My walk to Oheb takes me across Grove Park. Dotted with giant, 200-year-old trees when we moved to town a few years ago, the ash blight has turned the park into a sunny field distinguished by just a solo playground. The paved walkway encircling the park serves as a track for the morning runners and stroller-walker set, and keeps us off the beautifully maintained green grass that no longer encircles age-old trees.
My walk doesn’t really start where the paved pathway does, and so I cut across the grass. I’m not the only one. There is a dirt groove, a ribbon of brown icing across the green frosted cake of lawn. Many of us, it seems, needed – wanted – a path where there wasn’t one, and so ended up (without organizing, without trying to) creating one of our own.
This is known, in urban planning parlance, as a “desire line.” I love that. I love that there was a plan, and it was a very good one, and still serves so well: the park, the grass, the playground. But over time, desire shifts. Needs change. “We paved the paths already!” you can hear the frustrated urban planners sighing. “We planted the trees and set it all up!” Yes. And also, there’s this desire line, over here. Come look at what else.

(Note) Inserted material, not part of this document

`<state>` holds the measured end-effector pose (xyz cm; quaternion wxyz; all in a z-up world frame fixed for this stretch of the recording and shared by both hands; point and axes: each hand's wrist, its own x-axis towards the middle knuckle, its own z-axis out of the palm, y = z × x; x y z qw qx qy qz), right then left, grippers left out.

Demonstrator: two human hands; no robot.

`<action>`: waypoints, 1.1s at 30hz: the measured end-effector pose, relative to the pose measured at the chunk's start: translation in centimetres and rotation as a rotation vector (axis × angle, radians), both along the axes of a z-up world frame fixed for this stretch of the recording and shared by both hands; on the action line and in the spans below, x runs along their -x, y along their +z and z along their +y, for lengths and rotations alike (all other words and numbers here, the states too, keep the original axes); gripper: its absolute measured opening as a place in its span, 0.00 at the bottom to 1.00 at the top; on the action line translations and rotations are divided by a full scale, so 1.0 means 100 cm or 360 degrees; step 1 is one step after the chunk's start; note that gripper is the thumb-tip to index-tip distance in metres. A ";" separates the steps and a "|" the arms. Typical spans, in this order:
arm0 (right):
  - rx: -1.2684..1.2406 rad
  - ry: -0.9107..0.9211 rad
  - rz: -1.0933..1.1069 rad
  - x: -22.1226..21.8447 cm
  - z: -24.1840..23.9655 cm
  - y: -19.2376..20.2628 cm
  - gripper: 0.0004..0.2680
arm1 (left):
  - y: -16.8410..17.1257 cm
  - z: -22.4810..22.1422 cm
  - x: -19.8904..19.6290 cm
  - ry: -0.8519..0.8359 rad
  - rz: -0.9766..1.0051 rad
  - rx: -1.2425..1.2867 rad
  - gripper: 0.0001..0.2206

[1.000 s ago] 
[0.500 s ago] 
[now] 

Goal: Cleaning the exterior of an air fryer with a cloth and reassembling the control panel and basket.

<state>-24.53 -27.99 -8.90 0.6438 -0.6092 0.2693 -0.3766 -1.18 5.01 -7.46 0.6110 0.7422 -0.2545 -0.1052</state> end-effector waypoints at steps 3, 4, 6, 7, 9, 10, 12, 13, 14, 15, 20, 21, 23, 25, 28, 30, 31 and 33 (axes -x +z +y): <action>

We have wrinkle lines, frown lines, tanning lines, to say nothing of the scars, tattoos, and other evidence of desire—or its opposite—written in these bodies of life lived. Desire lines are the paths worn into the ground by repetition. Unplanned but chosen, over and over again.
I love that the launch of the school year coincides in the northern hemisphere with Rosh Hashanah and our High Holy Day season. Right now, it is Elul, the last month of the year 5785. Our kids have a new start with new teachers, and we too crave a new beginning and give it to ourselves thanks to the Jewish calendar. A new year, we declare. The shofar calling us, beckoning us to see the desire lines we’ve unwittingly sown into the soil of the four seasons behind us. Looking back is the only way to see the path we are on.

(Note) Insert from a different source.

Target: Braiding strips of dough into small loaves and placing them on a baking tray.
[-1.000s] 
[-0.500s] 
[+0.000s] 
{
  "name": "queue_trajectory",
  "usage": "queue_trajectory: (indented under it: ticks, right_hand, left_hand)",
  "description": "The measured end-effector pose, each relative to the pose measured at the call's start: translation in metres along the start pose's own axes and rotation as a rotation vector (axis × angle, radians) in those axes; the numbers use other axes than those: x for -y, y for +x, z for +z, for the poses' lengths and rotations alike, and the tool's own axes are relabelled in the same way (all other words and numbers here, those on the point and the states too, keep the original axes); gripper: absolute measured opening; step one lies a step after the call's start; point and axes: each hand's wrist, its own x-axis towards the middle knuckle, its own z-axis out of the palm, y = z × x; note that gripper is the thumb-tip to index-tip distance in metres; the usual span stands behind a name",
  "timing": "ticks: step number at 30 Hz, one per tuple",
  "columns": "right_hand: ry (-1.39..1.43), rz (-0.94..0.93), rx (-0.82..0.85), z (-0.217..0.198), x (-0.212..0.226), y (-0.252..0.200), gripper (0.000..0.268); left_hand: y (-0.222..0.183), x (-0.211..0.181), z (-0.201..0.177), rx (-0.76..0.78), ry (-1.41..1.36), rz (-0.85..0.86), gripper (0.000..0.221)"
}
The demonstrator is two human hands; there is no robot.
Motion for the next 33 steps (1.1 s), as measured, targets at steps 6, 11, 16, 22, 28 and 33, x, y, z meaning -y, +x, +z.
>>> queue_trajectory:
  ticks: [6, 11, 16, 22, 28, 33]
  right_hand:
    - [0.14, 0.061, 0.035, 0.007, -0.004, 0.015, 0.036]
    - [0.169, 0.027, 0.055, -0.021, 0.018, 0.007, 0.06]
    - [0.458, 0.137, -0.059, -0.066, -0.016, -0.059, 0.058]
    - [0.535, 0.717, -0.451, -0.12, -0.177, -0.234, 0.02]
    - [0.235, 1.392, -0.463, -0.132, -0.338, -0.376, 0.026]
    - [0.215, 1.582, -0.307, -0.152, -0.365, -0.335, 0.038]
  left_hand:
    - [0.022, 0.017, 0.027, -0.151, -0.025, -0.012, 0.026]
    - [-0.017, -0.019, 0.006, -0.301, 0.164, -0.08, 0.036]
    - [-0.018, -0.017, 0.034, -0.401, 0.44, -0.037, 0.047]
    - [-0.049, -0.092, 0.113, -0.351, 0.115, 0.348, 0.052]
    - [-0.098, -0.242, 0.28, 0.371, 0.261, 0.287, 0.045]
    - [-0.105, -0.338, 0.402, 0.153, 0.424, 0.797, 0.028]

“Please teach me Your way,
And lead me on a level path…”
(Psalm 27:11)
How do we stay on level ground? How do we make sure it’s not all uphill—or even worse, all downhill? Psalm 27, the psalm of this season, can be on our lips every day from now through Rosh Hashanah and Yom Kippur, straight on through the end of Sukkot. Are we asking for God’s help, or for one another’s? Both?

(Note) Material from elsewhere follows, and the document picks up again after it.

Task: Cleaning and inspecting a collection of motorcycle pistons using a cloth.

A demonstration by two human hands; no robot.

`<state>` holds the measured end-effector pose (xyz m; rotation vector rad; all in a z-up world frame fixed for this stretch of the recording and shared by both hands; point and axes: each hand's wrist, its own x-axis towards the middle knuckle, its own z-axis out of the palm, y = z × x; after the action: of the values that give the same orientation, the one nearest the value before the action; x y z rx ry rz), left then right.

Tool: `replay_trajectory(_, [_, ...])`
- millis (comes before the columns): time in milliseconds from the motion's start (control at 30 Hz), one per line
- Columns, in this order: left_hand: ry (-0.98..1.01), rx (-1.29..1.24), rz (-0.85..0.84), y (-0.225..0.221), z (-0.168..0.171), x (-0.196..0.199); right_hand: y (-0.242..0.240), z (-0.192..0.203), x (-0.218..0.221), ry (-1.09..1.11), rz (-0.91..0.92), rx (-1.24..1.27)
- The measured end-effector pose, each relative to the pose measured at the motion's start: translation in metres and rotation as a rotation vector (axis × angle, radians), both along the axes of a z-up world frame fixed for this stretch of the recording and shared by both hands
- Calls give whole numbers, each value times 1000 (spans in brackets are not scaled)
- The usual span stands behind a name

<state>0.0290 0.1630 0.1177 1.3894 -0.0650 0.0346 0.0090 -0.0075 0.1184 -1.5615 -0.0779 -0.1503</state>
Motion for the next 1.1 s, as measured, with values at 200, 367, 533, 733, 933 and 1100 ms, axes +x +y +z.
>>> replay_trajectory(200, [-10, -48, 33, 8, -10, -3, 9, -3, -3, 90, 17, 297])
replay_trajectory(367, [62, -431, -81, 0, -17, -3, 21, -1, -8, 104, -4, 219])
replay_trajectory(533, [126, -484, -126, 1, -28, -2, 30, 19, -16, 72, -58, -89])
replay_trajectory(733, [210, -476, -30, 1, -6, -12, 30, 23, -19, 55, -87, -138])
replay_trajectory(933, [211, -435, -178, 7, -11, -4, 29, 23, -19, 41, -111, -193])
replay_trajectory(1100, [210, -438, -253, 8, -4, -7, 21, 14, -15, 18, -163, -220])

What kind of friend do you want to be? What kind of partner, what kind of child to your parents—be they dead or alive? What kind of parent to your children—be they dead or alive? Whom do you desire to become in 5786, and what paths must you tread to become that person?
In the coming weeks, we will, I hope, have much time together. It feels like a new beginning we make together. With all that we desire. My path brings me straight across Grove Park to each of you. I hope to sing with you, and pray, and laugh. I hope to share tears of joy and sorrow, and stories of love, hope, and faith.
May the desire lines we tread together lead us to the places we dream of going. May they guide us into hope when hope seems far, into strength when the way feels steep, into joy when the grass grows over old roads and we find ourselves ready to walk anew.
This year, may we walk not alone, but together. May our steps make new grooves in the earth, worn not by habit but by heart. And may those paths, unplanned but chosen again and again, carry us—toward one another, toward the Source of Life, toward the future we dare to desire.